## WHAT THE EXERCISE ASKS
Set down again exactly the lines of the listing below that fall between the line holding "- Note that" and the line holding "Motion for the", inclusive.

GIVEN INFORMATION section start

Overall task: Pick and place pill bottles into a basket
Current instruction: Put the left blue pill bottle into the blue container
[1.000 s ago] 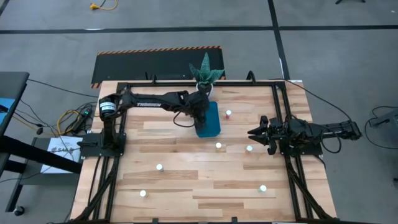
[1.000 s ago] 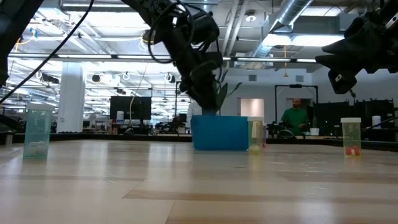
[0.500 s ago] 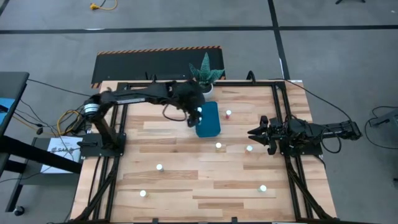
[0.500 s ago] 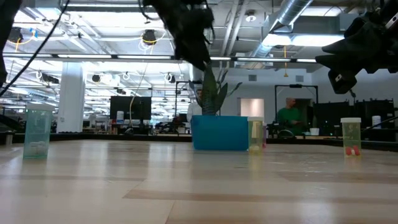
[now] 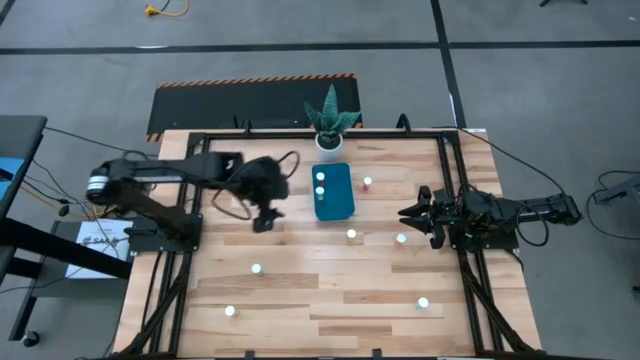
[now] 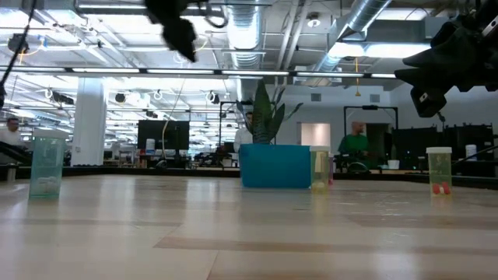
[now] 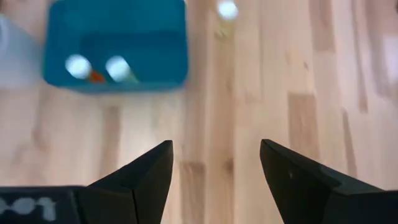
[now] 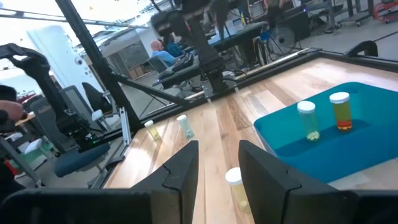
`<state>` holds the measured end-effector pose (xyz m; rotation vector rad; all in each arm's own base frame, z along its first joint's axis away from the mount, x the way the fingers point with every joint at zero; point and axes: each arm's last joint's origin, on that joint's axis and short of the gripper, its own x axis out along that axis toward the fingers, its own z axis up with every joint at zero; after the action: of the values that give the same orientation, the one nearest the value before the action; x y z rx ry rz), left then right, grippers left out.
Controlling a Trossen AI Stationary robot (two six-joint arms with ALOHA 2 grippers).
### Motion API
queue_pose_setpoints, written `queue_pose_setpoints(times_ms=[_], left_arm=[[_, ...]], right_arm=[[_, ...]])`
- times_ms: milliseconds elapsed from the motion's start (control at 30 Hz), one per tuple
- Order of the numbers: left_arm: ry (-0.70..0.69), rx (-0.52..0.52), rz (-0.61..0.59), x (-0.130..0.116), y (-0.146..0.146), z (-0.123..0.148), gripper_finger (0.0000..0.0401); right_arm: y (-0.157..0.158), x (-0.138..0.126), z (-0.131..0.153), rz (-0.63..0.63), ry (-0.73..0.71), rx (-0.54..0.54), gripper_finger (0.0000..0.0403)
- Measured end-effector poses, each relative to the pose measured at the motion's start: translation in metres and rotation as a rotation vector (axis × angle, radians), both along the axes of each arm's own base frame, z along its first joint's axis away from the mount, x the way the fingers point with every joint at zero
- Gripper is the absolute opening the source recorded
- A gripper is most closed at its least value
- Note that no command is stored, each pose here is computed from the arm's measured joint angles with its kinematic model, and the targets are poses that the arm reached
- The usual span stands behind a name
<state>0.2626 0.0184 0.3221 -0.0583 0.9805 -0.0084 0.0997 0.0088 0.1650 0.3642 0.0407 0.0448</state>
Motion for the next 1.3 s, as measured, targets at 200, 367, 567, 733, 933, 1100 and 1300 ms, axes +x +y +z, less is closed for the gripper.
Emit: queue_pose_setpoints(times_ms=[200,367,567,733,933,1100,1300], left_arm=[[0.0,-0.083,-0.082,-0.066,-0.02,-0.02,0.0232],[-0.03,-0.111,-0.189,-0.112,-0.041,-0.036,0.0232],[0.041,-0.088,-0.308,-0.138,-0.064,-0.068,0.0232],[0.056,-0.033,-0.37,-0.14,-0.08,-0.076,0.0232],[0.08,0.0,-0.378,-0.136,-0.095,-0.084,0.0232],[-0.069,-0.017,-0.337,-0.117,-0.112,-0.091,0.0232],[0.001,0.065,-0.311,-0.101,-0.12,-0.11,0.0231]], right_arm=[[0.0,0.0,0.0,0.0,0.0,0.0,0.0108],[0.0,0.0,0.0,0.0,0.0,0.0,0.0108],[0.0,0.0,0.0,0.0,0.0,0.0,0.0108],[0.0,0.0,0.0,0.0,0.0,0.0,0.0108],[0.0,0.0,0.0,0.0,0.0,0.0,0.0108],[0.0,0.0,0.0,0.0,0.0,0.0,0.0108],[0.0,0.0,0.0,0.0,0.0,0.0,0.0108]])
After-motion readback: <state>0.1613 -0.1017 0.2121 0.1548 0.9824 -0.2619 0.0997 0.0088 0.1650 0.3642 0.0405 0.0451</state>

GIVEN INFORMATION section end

## REPLY TO THE EXERCISE
- Note that no command is stored, each pose here is computed from the arm's measured joint angles with its kinematic model, and the targets are poses that the arm reached
- The usual span stands behind a name
<state>0.2626 0.0184 0.3221 -0.0583 0.9805 -0.0084 0.0997 0.0088 0.1650 0.3642 0.0407 0.0448</state>
Motion for the next 1.3 s, as measured, targets at 200, 367, 567, 733, 933, 1100 and 1300 ms, axes +x +y +z, less is closed for the gripper.

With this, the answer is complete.